Stored items from a collection
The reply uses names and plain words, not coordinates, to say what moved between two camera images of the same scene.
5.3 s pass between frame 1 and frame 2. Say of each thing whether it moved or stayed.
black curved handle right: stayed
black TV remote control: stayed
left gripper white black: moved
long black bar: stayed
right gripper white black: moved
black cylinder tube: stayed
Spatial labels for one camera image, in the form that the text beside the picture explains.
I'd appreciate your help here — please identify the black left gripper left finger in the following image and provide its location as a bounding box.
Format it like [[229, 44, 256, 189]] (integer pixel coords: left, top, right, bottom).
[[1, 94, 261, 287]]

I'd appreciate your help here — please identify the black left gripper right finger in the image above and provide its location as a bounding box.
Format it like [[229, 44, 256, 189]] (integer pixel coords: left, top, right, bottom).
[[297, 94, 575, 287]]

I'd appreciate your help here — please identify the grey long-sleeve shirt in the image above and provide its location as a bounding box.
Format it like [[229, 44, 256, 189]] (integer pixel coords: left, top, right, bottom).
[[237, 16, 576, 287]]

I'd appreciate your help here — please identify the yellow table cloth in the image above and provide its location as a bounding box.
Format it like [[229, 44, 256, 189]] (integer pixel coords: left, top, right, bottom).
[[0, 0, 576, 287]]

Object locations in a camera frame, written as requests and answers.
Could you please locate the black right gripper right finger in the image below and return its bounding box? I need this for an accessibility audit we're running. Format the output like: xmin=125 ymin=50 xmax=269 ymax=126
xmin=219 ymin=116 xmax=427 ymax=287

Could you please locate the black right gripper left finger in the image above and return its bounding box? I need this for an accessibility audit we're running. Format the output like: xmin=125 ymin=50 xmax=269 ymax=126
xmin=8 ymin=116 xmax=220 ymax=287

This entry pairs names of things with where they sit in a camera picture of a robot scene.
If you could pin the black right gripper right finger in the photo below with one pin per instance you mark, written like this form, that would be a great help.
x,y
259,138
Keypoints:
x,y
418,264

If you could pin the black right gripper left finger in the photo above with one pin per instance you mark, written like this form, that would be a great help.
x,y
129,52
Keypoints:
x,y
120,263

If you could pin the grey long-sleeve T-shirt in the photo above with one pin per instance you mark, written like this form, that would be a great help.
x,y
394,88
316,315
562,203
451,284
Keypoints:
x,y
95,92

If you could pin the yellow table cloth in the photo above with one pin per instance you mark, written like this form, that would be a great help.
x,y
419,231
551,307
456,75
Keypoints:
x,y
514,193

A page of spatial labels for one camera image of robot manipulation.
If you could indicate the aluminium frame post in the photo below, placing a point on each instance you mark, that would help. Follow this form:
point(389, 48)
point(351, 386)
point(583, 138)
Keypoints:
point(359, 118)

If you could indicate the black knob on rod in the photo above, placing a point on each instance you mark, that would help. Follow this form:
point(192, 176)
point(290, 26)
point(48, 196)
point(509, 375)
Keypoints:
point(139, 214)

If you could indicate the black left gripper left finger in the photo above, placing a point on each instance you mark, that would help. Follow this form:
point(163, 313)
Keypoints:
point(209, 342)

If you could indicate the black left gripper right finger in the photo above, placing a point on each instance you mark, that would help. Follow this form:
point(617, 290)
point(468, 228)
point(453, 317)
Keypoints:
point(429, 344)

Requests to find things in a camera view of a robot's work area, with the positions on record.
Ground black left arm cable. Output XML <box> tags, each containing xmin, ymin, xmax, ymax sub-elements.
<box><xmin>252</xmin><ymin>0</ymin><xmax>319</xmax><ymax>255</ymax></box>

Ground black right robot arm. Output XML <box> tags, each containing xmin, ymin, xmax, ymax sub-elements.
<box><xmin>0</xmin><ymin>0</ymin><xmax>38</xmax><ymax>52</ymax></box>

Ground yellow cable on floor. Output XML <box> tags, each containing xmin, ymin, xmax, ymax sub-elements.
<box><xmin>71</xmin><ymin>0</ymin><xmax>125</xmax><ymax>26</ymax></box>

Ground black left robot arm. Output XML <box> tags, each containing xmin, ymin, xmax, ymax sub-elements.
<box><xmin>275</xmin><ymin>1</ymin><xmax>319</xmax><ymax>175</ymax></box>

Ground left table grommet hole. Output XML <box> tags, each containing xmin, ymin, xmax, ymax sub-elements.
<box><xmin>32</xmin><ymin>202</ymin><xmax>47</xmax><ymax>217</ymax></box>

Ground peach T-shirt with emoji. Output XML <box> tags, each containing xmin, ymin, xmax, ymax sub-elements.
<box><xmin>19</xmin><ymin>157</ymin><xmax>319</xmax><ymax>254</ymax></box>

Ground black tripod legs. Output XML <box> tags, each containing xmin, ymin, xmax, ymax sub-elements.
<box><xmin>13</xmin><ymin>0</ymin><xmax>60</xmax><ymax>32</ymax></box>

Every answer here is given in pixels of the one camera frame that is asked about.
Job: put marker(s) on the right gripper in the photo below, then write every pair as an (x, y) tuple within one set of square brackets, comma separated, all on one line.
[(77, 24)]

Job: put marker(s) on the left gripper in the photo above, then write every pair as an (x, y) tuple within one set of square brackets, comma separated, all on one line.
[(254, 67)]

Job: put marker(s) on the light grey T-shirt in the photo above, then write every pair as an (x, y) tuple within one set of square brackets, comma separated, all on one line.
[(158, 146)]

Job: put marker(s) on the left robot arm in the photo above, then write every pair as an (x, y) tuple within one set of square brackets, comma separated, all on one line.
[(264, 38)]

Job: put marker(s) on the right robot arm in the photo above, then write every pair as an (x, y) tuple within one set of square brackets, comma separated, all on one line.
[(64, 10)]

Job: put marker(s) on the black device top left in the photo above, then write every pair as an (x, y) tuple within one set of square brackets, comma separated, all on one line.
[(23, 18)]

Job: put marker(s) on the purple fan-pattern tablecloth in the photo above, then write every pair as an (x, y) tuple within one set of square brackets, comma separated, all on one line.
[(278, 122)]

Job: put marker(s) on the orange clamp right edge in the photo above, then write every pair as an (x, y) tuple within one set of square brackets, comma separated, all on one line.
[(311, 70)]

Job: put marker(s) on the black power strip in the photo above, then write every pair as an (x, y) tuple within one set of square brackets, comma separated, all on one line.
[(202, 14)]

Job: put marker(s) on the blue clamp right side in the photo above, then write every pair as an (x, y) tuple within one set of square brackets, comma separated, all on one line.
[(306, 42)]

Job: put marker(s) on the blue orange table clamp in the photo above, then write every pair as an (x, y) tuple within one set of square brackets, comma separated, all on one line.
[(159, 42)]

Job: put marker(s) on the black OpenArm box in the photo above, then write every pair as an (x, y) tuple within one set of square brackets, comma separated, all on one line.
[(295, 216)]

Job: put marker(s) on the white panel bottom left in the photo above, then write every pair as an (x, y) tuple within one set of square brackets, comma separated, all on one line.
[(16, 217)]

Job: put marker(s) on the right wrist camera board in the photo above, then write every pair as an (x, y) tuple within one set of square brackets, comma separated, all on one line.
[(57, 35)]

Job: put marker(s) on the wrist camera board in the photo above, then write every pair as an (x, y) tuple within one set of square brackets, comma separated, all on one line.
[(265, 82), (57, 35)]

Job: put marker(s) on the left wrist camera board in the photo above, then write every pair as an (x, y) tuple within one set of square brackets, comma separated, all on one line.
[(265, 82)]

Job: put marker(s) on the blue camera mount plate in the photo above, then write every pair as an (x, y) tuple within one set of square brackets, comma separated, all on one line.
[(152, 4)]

Task details
Set down every record above, word for word.

Your solution
The reply uses names and plain words, not coordinates, to say what moved between two camera images of the same scene.
5.3 s pass between frame 1 and frame 2. Say of each thing whether it moved or stayed.
black curved handle right: stayed
black TV remote control: stayed
left gripper white black: moved
long black bar: stayed
right gripper white black: moved
black cylinder tube: stayed
Spatial labels for one camera image, in the form that the text beside the picture explains.
I'd appreciate your help here — please identify the black left gripper left finger in the following image and provide its location as a bounding box.
Format it like [[229, 44, 256, 189]] (integer pixel coords: left, top, right, bottom).
[[1, 94, 261, 287]]

I'd appreciate your help here — please identify the black left gripper right finger in the image above and provide its location as a bounding box.
Format it like [[229, 44, 256, 189]] (integer pixel coords: left, top, right, bottom).
[[297, 94, 575, 287]]

I'd appreciate your help here — please identify the grey long-sleeve shirt in the image above and provide its location as a bounding box.
Format it like [[229, 44, 256, 189]] (integer pixel coords: left, top, right, bottom).
[[237, 16, 576, 287]]

I'd appreciate your help here — please identify the yellow table cloth in the image above and provide its location as a bounding box.
Format it like [[229, 44, 256, 189]] (integer pixel coords: left, top, right, bottom).
[[0, 0, 576, 287]]

Object locations in a camera frame, written as requests and answers.
Could you please locate the black right gripper right finger in the image below and return its bounding box? I need this for an accessibility audit we're running. Format the output like: xmin=125 ymin=50 xmax=269 ymax=126
xmin=219 ymin=116 xmax=427 ymax=287

Could you please locate the black right gripper left finger in the image above and return its bounding box? I need this for an accessibility audit we're running. Format the output like: xmin=125 ymin=50 xmax=269 ymax=126
xmin=8 ymin=116 xmax=220 ymax=287

This entry pairs names of things with where they sit in a camera picture of a robot scene.
If you could pin the black right gripper right finger in the photo below with one pin per instance you mark, written like this form, that would be a great help.
x,y
259,138
Keypoints:
x,y
418,264

If you could pin the black right gripper left finger in the photo above with one pin per instance you mark, written like this form, that would be a great help.
x,y
129,52
Keypoints:
x,y
120,263

If you could pin the grey long-sleeve T-shirt in the photo above with one pin per instance you mark, written like this form, that would be a great help.
x,y
394,88
316,315
562,203
451,284
Keypoints:
x,y
95,92

If you could pin the yellow table cloth in the photo above with one pin per instance you mark, written like this form, that would be a great help.
x,y
419,231
551,307
456,75
Keypoints:
x,y
514,193

A page of spatial labels for one camera image of robot manipulation.
If you could indicate the aluminium frame post in the photo below, placing a point on each instance you mark, that would help. Follow this form:
point(389, 48)
point(351, 386)
point(583, 138)
Keypoints:
point(359, 118)

If you could indicate the black knob on rod in the photo above, placing a point on each instance you mark, that would help. Follow this form:
point(192, 176)
point(290, 26)
point(48, 196)
point(509, 375)
Keypoints:
point(139, 214)

If you could indicate the black left gripper left finger in the photo above, placing a point on each instance you mark, that would help. Follow this form:
point(163, 313)
Keypoints:
point(209, 342)

If you could indicate the black left gripper right finger in the photo above, placing a point on each instance you mark, that would help. Follow this form:
point(617, 290)
point(468, 228)
point(453, 317)
Keypoints:
point(429, 344)

Requests to find things in a camera view of a robot's work area, with the positions on record.
Ground black left arm cable. Output XML <box> tags, each containing xmin, ymin, xmax, ymax sub-elements.
<box><xmin>252</xmin><ymin>0</ymin><xmax>319</xmax><ymax>255</ymax></box>

Ground black right robot arm. Output XML <box> tags, each containing xmin, ymin, xmax, ymax sub-elements.
<box><xmin>0</xmin><ymin>0</ymin><xmax>38</xmax><ymax>52</ymax></box>

Ground yellow cable on floor. Output XML <box> tags, each containing xmin, ymin, xmax, ymax sub-elements.
<box><xmin>71</xmin><ymin>0</ymin><xmax>125</xmax><ymax>26</ymax></box>

Ground black left robot arm. Output XML <box> tags, each containing xmin, ymin, xmax, ymax sub-elements.
<box><xmin>275</xmin><ymin>1</ymin><xmax>319</xmax><ymax>175</ymax></box>

Ground left table grommet hole. Output XML <box> tags, each containing xmin, ymin, xmax, ymax sub-elements.
<box><xmin>32</xmin><ymin>202</ymin><xmax>47</xmax><ymax>217</ymax></box>

Ground peach T-shirt with emoji. Output XML <box> tags, each containing xmin, ymin, xmax, ymax sub-elements.
<box><xmin>19</xmin><ymin>157</ymin><xmax>319</xmax><ymax>254</ymax></box>

Ground black tripod legs. Output XML <box> tags, each containing xmin, ymin, xmax, ymax sub-elements.
<box><xmin>13</xmin><ymin>0</ymin><xmax>60</xmax><ymax>32</ymax></box>

Every answer here is given in pixels of the one camera frame that is asked about.
Job: put marker(s) on the right gripper in the photo below, then write every pair as an (x, y) tuple within one set of square brackets, comma separated, all on one line.
[(77, 24)]

Job: put marker(s) on the left gripper in the photo above, then write every pair as an (x, y) tuple within one set of square brackets, comma separated, all on one line.
[(254, 67)]

Job: put marker(s) on the light grey T-shirt in the photo above, then write every pair as an (x, y) tuple within one set of square brackets, comma separated, all on one line.
[(158, 146)]

Job: put marker(s) on the left robot arm in the photo above, then write every pair as an (x, y) tuple within one set of square brackets, comma separated, all on one line.
[(264, 38)]

Job: put marker(s) on the right robot arm in the photo above, then write every pair as an (x, y) tuple within one set of square brackets, comma separated, all on one line.
[(64, 10)]

Job: put marker(s) on the black device top left in the photo above, then write every pair as an (x, y) tuple within one set of square brackets, comma separated, all on one line.
[(23, 18)]

Job: put marker(s) on the purple fan-pattern tablecloth in the photo above, then write every pair as an (x, y) tuple within one set of square brackets, comma separated, all on one line.
[(278, 122)]

Job: put marker(s) on the orange clamp right edge in the photo above, then write every pair as an (x, y) tuple within one set of square brackets, comma separated, all on one line.
[(311, 70)]

Job: put marker(s) on the black power strip in the photo above, then write every pair as an (x, y) tuple within one set of square brackets, comma separated, all on one line.
[(202, 14)]

Job: put marker(s) on the blue clamp right side in the photo above, then write every pair as an (x, y) tuple within one set of square brackets, comma separated, all on one line.
[(306, 42)]

Job: put marker(s) on the blue orange table clamp in the photo above, then write every pair as an (x, y) tuple within one set of square brackets, comma separated, all on one line.
[(159, 42)]

Job: put marker(s) on the black OpenArm box in the photo above, then write every pair as an (x, y) tuple within one set of square brackets, comma separated, all on one line.
[(295, 216)]

Job: put marker(s) on the white panel bottom left in the photo above, then write every pair as an (x, y) tuple within one set of square brackets, comma separated, all on one line.
[(16, 217)]

Job: put marker(s) on the right wrist camera board in the photo above, then write every pair as an (x, y) tuple within one set of square brackets, comma separated, all on one line.
[(57, 35)]

Job: put marker(s) on the wrist camera board in the photo above, then write every pair as an (x, y) tuple within one set of square brackets, comma separated, all on one line.
[(265, 82), (57, 35)]

Job: put marker(s) on the left wrist camera board in the photo above, then write every pair as an (x, y) tuple within one set of square brackets, comma separated, all on one line.
[(265, 82)]

Job: put marker(s) on the blue camera mount plate in the photo above, then write every pair as an (x, y) tuple within one set of square brackets, comma separated, all on one line.
[(152, 4)]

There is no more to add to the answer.